▶ ACTIVITY: For the listing below, return the line containing "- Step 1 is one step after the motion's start", the line containing "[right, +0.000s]", and all lines in between, exactly as written and nothing else.
***** SOURCE DATA
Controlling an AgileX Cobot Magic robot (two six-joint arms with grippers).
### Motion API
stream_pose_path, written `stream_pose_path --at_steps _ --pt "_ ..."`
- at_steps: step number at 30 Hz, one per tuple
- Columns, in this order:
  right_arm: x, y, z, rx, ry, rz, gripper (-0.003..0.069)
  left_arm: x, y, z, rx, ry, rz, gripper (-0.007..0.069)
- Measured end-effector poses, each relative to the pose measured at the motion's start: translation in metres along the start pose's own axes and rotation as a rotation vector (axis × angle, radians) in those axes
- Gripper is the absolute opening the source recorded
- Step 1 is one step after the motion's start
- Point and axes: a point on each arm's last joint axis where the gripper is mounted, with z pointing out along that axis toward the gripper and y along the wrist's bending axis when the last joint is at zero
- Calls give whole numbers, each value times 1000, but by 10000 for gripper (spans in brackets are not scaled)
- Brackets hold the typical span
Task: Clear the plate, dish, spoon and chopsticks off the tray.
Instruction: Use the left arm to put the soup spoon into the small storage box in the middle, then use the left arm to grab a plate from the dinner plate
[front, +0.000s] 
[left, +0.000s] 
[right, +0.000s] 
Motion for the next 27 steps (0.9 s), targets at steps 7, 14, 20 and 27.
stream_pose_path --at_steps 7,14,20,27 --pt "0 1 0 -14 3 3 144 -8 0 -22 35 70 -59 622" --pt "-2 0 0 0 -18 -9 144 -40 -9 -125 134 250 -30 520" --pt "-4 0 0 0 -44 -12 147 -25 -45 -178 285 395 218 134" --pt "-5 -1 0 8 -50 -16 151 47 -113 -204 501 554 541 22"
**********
▶ REPLY TO THE TASK:
- Step 1 is one step after the motion's start
- Point and axes: a point on each arm's last joint axis where the gripper is mounted, with z pointing out along that axis toward the gripper and y along the wrist's bending axis when the last joint is at zero
- Calls give whole numbers, each value times 1000, but by 10000 for gripper (spans in brackets are not scaled)
- Brackets hold the typical span
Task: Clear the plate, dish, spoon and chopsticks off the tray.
Instruction: Use the left arm to put the soup spoon into the small storage box in the middle, then use the left arm to grab a plate from the dinner plate
[front, +0.000s] 
[left, +0.000s] 
[right, +0.000s] 

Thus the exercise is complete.